**Instructions for the task**
Return the complete listing that follows, with each line reproduced exactly.

#### Data provided

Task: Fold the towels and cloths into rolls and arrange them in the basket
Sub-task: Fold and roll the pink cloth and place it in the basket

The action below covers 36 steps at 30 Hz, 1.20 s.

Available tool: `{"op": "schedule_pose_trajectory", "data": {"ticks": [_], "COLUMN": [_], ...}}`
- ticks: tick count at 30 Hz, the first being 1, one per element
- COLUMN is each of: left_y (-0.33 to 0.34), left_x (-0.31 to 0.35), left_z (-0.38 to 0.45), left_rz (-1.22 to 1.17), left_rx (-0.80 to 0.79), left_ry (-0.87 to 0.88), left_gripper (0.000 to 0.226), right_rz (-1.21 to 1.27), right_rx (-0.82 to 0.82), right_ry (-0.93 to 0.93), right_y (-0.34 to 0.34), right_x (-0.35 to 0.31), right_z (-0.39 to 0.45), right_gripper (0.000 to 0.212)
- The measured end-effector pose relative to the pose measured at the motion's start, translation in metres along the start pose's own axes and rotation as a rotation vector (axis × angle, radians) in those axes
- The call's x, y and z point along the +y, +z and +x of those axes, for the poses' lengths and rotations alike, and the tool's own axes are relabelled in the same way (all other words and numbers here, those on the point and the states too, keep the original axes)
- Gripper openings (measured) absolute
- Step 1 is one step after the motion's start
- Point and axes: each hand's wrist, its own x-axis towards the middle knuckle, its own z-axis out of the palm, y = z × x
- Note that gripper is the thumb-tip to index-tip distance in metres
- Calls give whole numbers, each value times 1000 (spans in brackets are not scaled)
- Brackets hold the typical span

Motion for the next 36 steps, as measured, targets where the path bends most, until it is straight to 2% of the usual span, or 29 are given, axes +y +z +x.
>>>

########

**Task answer**
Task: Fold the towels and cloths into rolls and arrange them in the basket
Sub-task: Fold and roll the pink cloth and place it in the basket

The action below covers 36 steps at 30 Hz, 1.20 s.

Available tool: `{"op": "schedule_pose_trajectory", "data": {"ticks": [_], "COLUMN": [_], ...}}`
- ticks: tick count at 30 Hz, the first being 1, one per element
- COLUMN is each of: left_y (-0.33 to 0.34), left_x (-0.31 to 0.35), left_z (-0.38 to 0.45), left_rz (-1.22 to 1.17), left_rx (-0.80 to 0.79), left_ry (-0.87 to 0.88), left_gripper (0.000 to 0.226), right_rz (-1.21 to 1.27), right_rx (-0.82 to 0.82), right_ry (-0.93 to 0.93), right_y (-0.34 to 0.34), right_x (-0.35 to 0.31), right_z (-0.39 to 0.45), right_gripper (0.000 to 0.212)
- The measured end-effector pose relative to the pose measured at the motion's start, translation in metres along the start pose's own axes and rotation as a rotation vector (axis × angle, radians) in those axes
- The call's x, y and z point along the +y, +z and +x of those axes, for the poses' lengths and rotations alike, and the tool's own axes are relabelled in the same way (all other words and numbers here, those on the point and the states too, keep the original axes)
- Gripper openings (measured) absolute
- Step 1 is one step after the motion's start
- Point and axes: each hand's wrist, its own x-axis towards the middle knuckle, its own z-axis out of the palm, y = z × x
- Note that gripper is the thumb-tip to index-tip distance in metres
- Calls give whole numbers, each value times 1000 (spans in brackets are not scaled)
- Brackets hold the typical span

Motion for the next 36 steps, as measured, targets where the path bends most, until it is straight to 2% of the usual span, or 29 are given, axes +y +z +x.
>>>

The output as shown is complete.